Grumpy Old Men speak up for our generation Sometime 2005
It was H.L. Mencken, the oft-quoted American satirist, who wrote: ‘Every normal man must be tempted, at times, to spit on his hands, hoist the black flag and begin slitting throats’.

Mencken lived until 1956 so he didn’t share the same liberated upbringing as the participants in Grumpy Old Men (ABC, Tuesday 8pm) but it seems the British interviewees aren’t saying anything new.
But, like Mencken, what they do say is funny –very funny if you happen to have had a parallel (or nearly) life span.
These guys rail about everything and they do it in such an entertaining way that you easily forgive yourself for agreeing with every word they say.
There was the guy – was it Rory O’Farrell? – who sends perfectly grammatical text messages rather than use the favoured abbreviations of teenagers and twenty-odds.
There was Will Self who hates body piercing so much he envisages the day when all pierced people eventually die and are boiled down, stripped of their metal and rolled into a giant pita bread to be eaten by some favoured resident of Hades.

Delightful Bill Nighy wanted some young person to have the guts to put two t’s in bottle or even one t in later and Bob Geldof bagged everything.
Then there was a personal favourite – the use of apostrophes of possession.
Guests berated the general population for not knowing where apostrophes should be placed and it reminded me of the journalist on Perth’s Daily News of whom it was said: “He types all his copy without punctuation and then goes to his second drawer where he has an old tobacco tin full of commas, full stops and apostrophes, takes some between his fingers and flings them at the copy.
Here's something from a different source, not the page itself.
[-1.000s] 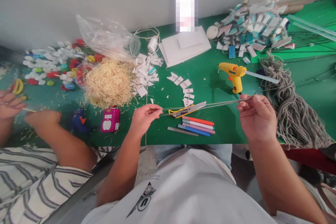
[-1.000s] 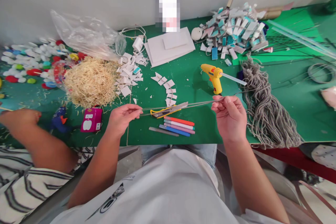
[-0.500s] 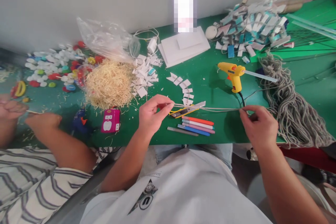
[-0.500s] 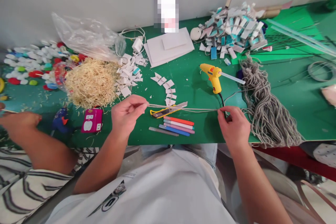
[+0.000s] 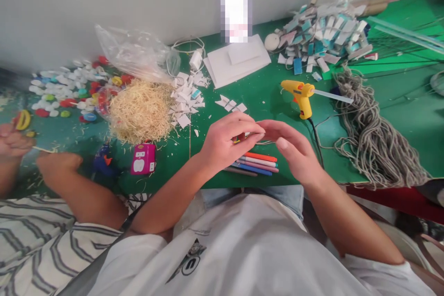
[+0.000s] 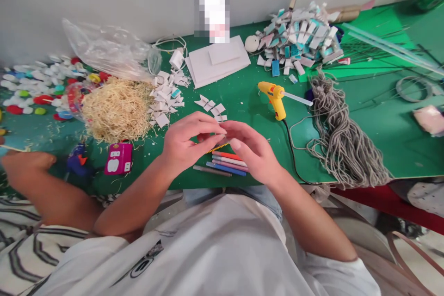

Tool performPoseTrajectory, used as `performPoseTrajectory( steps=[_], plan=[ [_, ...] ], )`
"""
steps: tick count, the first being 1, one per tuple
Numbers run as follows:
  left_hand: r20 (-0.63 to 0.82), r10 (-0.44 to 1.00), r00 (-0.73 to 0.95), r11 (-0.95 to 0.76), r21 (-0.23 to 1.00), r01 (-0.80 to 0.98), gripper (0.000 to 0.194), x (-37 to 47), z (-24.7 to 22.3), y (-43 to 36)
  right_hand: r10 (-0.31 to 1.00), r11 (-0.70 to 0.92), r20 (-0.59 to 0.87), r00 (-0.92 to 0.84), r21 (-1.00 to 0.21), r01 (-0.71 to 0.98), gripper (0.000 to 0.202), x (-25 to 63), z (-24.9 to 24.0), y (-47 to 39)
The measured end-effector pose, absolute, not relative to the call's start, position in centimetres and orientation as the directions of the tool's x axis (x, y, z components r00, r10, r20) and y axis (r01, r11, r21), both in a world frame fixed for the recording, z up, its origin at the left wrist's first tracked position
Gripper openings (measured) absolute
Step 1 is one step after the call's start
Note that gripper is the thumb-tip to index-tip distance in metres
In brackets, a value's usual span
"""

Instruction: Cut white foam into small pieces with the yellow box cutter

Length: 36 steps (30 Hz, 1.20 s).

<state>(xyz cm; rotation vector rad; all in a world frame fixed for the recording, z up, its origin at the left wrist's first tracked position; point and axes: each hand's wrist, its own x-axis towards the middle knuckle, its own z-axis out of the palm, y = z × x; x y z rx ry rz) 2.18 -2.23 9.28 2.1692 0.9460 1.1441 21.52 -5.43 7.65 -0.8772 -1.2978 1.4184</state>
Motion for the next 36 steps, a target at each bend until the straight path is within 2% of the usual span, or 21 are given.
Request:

Whatever sticks is good enough for him”.
One guy on Grumpy Old Men wrote to the boss of British Rail complaining that on official signage there was an apostrophe in Earl’s Court station but not one in Barons Court station.
He was even impressed when the British Rail person replied putting apostrophes in all the wrong places. “It must have taken him hours,” he said.

Even narrator Geoffrey Palmer got in the act pointing out on behalf of the series’ writers of signs on motorways to watch for deer: “When has anyone seen a deer on a motorway and, if we did, what would we be expected to do about it?”
Palmer, whose distinctive character voice, whether it is with Dame Judi in As Time Goes By or even the guest cooking his own breakfast while mayhem ensues in Fawlty Towers, sounds strangely controlled.
Nothing must have pissed him off that day.